Президент промолчал.
– Жестоко, да, – продолжал министр, – Но это война. А на войне не обойтись без жертв.
– Так дальше не может продолжаться. – Президент говорил тихо, но Сергей видел, каких усилий ему стоит держать себя в руках, – Нас провоцируют, нас пытаются втянуть в войну, а мы фактически связаны по рукам и ногам, и единственное, что мы можем – тявкать, как цепной пес, бесясь от собственного бессилия.
– Володя, в данной ситуации это единственно возможная линия поведения.
– Я читал отчёт аналитиков, – поморщился президент, словно даже само воспоминание об этом отчете было кислым, как зеленое яблоко. – Там всё разложено по полочкам. И ты прав, конечно. Мы не полезем поперек батьки в пекло, хотя именно этого от нас ждут.
– Да, ждут! Потому что люди ещё помнят. – Сергей проглотил комок в горле. – Помнят сильную, великую Россию, ту Россию, которая не осталась бы в стороне и пришла бы на помощь. Они помнят, и потому надеются. А надежда, как известно, умирает последней.
– Именно поэтому мы будем делать то, что должно. Рассказывать правду, называя вещи своими именами.
– Увы, мы живем в таком мире, где правда любит, когда ей приносят кровавые жертвы.
– Правде жертвы не нужны, – нахмурился президент. – Это лишь фигура речи. Мы добьемся своего, так или иначе. Мир узнает правду. Но я хочу, чтобы жертв более не было.
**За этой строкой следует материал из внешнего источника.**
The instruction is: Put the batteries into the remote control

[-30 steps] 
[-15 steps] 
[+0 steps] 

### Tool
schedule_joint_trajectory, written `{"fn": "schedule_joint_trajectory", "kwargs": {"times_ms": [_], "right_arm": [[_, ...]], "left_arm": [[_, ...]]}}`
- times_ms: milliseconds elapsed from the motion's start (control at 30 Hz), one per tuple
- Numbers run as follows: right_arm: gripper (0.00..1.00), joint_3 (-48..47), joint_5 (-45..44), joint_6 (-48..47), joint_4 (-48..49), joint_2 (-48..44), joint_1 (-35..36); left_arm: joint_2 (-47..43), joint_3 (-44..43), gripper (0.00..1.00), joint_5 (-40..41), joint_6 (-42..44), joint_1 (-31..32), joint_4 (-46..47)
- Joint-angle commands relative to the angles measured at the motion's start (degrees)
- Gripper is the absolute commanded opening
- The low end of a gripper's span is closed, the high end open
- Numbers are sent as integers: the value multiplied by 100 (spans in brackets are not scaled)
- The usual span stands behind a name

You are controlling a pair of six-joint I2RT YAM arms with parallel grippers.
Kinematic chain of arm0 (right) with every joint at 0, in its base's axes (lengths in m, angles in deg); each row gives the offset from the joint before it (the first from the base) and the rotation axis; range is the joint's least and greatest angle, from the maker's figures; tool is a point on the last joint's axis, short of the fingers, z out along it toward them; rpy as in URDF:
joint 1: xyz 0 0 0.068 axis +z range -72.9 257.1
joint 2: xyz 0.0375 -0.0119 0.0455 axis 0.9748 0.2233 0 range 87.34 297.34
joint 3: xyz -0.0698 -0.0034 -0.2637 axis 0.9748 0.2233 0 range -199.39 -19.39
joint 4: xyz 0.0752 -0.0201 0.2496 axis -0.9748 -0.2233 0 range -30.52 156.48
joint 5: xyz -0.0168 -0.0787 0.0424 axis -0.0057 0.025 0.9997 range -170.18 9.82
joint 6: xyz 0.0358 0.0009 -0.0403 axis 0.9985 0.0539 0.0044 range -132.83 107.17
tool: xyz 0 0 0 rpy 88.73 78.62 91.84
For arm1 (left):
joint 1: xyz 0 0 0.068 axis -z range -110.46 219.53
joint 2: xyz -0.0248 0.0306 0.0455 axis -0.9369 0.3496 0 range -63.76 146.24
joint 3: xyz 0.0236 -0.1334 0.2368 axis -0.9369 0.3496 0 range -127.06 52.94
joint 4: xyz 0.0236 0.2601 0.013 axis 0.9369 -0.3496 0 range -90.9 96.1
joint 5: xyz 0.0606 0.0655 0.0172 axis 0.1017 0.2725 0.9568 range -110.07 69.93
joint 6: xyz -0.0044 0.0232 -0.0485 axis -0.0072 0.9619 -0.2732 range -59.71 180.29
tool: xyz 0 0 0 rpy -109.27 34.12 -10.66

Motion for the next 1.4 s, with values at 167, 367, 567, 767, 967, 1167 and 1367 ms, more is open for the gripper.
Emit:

Он хотел ещё что-то добавить, но в этот момент в небе над Кремлём разрешился исход незримой борьбы воздушных течений, и солнце наконец-то получило возможность воссиять в полную силу. В кабинет хлынул поток света, на фоне которого светодиоды мгновенно потускнели и стушевались.
– Дай Бог.
Они произнесли это одновременно, их глаза встретились, и каждый увидел в глазах другого отражение собственных мыслей.
Кабинет опустел; на столе остались стоять две кофейные чашки. Через две минуты девять секунд сюда зайдет девушка Таня и унесёт их в посудомоечную машину. Через шестнадцать минут зазвенит один из телефонных аппаратов. А через два часа сюда вернется хозяин кабинета.
Но пока здесь стояла почти абсолютная тишина, – почти, если не принимать в расчёт еле слышное тиканье часов.
Часы равнодушны к людским переживаниям. Часы, как независимые корреспонденты, лишь констатируют происходящие события, переплетая свершившиеся факты в хроники, именуемые историей.